[Information shown Boundary: Start]

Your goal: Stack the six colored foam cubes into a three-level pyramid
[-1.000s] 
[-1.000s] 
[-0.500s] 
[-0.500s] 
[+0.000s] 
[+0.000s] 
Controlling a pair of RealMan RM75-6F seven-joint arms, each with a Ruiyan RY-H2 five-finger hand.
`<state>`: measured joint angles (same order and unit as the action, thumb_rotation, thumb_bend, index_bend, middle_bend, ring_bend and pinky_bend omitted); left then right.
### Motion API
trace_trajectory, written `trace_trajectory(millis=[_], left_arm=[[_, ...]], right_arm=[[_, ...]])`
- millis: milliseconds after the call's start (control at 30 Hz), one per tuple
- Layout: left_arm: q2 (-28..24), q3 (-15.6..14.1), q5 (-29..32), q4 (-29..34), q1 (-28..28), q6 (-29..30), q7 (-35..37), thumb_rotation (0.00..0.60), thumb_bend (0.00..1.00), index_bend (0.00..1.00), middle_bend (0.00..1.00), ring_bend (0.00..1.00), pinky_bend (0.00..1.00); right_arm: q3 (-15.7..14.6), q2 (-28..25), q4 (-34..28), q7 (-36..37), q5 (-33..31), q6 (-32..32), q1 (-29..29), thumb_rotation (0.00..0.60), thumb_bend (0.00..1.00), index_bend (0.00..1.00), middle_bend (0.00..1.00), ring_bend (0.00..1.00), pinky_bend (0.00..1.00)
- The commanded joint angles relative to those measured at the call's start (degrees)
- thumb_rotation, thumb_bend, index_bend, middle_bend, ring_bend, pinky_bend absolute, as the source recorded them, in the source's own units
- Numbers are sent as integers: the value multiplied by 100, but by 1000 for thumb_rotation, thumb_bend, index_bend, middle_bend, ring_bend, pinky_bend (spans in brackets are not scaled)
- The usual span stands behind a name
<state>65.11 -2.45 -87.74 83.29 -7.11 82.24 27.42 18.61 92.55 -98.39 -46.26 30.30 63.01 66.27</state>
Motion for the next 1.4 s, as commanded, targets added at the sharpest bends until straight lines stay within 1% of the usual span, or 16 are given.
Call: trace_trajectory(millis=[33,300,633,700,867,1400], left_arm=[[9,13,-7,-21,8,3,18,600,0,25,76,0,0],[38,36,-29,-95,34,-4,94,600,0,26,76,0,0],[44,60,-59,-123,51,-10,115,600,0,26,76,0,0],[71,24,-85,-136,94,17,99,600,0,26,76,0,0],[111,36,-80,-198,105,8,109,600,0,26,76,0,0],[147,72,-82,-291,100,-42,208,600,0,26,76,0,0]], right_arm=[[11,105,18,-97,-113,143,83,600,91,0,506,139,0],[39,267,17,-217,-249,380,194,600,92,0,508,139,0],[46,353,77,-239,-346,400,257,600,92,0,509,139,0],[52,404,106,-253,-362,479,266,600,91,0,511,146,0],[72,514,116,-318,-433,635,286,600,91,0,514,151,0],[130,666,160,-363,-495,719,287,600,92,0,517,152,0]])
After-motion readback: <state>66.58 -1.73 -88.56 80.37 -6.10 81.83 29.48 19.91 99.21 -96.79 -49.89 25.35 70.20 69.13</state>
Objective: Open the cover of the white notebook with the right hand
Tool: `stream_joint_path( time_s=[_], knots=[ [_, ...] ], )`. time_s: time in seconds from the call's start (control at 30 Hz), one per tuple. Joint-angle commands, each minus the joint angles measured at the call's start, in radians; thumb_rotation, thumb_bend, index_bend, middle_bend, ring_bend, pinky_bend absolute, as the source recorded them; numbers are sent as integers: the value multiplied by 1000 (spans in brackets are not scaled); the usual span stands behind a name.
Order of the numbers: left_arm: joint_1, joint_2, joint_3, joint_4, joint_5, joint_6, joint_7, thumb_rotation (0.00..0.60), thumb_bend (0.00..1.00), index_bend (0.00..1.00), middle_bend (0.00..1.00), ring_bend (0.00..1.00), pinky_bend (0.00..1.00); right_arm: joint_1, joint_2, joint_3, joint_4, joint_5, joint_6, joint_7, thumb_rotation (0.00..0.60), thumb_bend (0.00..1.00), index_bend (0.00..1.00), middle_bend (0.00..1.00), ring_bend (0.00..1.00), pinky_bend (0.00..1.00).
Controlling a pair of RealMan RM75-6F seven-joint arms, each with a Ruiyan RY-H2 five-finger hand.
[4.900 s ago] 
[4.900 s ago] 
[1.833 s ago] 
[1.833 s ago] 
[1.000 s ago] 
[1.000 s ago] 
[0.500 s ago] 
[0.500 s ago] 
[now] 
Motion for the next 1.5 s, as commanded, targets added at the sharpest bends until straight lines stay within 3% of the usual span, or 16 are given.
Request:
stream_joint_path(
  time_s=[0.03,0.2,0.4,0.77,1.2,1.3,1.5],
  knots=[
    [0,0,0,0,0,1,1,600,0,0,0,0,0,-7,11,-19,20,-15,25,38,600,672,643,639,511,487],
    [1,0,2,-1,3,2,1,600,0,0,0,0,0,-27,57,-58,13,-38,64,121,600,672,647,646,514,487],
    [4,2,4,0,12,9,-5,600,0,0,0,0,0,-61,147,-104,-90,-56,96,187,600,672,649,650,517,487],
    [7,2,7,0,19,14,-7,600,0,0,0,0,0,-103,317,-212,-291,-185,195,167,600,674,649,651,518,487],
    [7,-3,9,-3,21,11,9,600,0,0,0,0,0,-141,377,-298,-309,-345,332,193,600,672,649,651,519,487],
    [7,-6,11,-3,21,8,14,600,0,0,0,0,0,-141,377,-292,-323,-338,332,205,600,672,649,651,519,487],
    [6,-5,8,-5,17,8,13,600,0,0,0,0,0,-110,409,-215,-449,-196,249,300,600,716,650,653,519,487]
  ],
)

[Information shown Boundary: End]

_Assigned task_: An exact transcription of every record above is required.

_Answer to this problem_:
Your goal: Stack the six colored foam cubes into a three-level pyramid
[-1.000s] 
[-1.000s] 
[-0.500s] 
[-0.500s] 
[+0.000s] 
[+0.000s] 
Controlling a pair of RealMan RM75-6F seven-joint arms, each with a Ruiyan RY-H2 five-finger hand.
`<state>`: measured joint angles (same order and unit as the action, thumb_rotation, thumb_bend, index_bend, middle_bend, ring_bend and pinky_bend omitted); left then right.
### Motion API
trace_trajectory, written `trace_trajectory(millis=[_], left_arm=[[_, ...]], right_arm=[[_, ...]])`
- millis: milliseconds after the call's start (control at 30 Hz), one per tuple
- Layout: left_arm: q2 (-28..24), q3 (-15.6..14.1), q5 (-29..32), q4 (-29..34), q1 (-28..28), q6 (-29..30), q7 (-35..37), thumb_rotation (0.00..0.60), thumb_bend (0.00..1.00), index_bend (0.00..1.00), middle_bend (0.00..1.00), ring_bend (0.00..1.00), pinky_bend (0.00..1.00); right_arm: q3 (-15.7..14.6), q2 (-28..25), q4 (-34..28), q7 (-36..37), q5 (-33..31), q6 (-32..32), q1 (-29..29), thumb_rotation (0.00..0.60), thumb_bend (0.00..1.00), index_bend (0.00..1.00), middle_bend (0.00..1.00), ring_bend (0.00..1.00), pinky_bend (0.00..1.00)
- The commanded joint angles relative to those measured at the call's start (degrees)
- thumb_rotation, thumb_bend, index_bend, middle_bend, ring_bend, pinky_bend absolute, as the source recorded them, in the source's own units
- Numbers are sent as integers: the value multiplied by 100, but by 1000 for thumb_rotation, thumb_bend, index_bend, middle_bend, ring_bend, pinky_bend (spans in brackets are not scaled)
- The usual span stands behind a name
<state>65.11 -2.45 -87.74 83.29 -7.11 82.24 27.42 18.61 92.55 -98.39 -46.26 30.30 63.01 66.27</state>
Motion for the next 1.4 s, as commanded, targets added at the sharpest bends until straight lines stay within 1% of the usual span, or 16 are given.
Call: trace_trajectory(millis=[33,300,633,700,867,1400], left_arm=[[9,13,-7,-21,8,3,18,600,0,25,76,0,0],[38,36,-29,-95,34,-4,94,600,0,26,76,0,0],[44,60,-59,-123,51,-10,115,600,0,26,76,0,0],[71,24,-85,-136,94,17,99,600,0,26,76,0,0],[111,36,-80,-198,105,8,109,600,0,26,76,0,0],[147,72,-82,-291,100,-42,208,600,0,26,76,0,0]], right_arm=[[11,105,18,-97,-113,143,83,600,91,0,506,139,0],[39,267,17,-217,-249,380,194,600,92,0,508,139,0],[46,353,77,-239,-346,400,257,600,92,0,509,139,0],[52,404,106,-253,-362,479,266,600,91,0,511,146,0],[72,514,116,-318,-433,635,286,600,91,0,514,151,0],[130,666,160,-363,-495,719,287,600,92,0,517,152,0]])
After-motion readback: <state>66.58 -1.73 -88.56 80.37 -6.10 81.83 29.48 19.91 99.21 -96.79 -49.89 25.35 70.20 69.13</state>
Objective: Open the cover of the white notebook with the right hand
Tool: `stream_joint_path( time_s=[_], knots=[ [_, ...] ], )`. time_s: time in seconds from the call's start (control at 30 Hz), one per tuple. Joint-angle commands, each minus the joint angles measured at the call's start, in radians; thumb_rotation, thumb_bend, index_bend, middle_bend, ring_bend, pinky_bend absolute, as the source recorded them; numbers are sent as integers: the value multiplied by 1000 (spans in brackets are not scaled); the usual span stands behind a name.
Order of the numbers: left_arm: joint_1, joint_2, joint_3, joint_4, joint_5, joint_6, joint_7, thumb_rotation (0.00..0.60), thumb_bend (0.00..1.00), index_bend (0.00..1.00), middle_bend (0.00..1.00), ring_bend (0.00..1.00), pinky_bend (0.00..1.00); right_arm: joint_1, joint_2, joint_3, joint_4, joint_5, joint_6, joint_7, thumb_rotation (0.00..0.60), thumb_bend (0.00..1.00), index_bend (0.00..1.00), middle_bend (0.00..1.00), ring_bend (0.00..1.00), pinky_bend (0.00..1.00).
Controlling a pair of RealMan RM75-6F seven-joint arms, each with a Ruiyan RY-H2 five-finger hand.
[4.900 s ago] 
[4.900 s ago] 
[1.833 s ago] 
[1.833 s ago] 
[1.000 s ago] 
[1.000 s ago] 
[0.500 s ago] 
[0.500 s ago] 
[now] 
Motion for the next 1.5 s, as commanded, targets added at the sharpest bends until straight lines stay within 3% of the usual span, or 16 are given.
Request:
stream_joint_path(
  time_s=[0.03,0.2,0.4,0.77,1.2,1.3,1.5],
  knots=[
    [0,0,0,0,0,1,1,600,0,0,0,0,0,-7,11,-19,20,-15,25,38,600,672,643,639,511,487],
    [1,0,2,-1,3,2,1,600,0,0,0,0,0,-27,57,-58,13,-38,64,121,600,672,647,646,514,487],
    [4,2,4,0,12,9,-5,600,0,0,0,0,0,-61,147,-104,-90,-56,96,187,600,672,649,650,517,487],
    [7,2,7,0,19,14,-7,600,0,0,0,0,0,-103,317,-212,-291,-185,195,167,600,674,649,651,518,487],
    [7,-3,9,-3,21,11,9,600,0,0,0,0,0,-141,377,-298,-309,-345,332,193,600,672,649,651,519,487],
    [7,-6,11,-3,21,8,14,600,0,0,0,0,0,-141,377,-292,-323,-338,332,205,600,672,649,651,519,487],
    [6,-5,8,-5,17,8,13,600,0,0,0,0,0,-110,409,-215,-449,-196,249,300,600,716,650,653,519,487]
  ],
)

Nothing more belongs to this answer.